What the task requires →
In the data below, find each line containing the string "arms" and return it.

Dataset content →
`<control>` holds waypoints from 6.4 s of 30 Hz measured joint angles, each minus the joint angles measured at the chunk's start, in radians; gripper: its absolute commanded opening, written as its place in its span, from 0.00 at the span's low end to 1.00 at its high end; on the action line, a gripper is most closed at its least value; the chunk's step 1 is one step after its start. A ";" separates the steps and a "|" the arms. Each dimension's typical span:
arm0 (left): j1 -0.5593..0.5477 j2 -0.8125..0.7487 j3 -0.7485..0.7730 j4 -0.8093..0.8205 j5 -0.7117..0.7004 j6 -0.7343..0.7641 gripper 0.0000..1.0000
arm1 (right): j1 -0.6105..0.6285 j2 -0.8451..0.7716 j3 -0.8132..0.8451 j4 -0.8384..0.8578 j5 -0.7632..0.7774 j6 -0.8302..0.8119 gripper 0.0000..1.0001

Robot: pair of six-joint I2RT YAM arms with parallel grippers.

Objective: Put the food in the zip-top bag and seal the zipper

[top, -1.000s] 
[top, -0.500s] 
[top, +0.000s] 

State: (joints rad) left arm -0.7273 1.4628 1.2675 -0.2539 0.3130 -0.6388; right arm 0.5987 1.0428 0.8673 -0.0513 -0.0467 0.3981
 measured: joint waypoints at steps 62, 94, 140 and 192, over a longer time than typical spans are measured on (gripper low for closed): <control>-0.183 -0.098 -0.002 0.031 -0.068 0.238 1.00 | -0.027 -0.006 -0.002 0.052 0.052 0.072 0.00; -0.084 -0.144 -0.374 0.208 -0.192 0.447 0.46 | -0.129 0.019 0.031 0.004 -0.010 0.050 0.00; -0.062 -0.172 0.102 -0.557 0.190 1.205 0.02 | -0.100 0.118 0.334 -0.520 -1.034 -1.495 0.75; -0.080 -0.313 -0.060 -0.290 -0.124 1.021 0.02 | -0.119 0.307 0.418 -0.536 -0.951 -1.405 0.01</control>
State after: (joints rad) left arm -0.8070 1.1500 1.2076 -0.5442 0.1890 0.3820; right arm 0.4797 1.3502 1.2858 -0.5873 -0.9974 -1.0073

Answer box →
`<control>` holds waypoints from 6.4 s of 30 Hz measured joint angles, each minus the joint angles measured at the chunk's start, in radians; gripper: its absolute commanded opening, written as its place in its span, from 0.00 at the span's low end to 1.00 at its high end; on the action line, a gripper is most closed at its least value; the chunk's step 1 is one step after its start. A ";" separates the steps and a "|" the arms. Each dimension's typical span:
Robot: pair of six-joint I2RT YAM arms with parallel grippers.

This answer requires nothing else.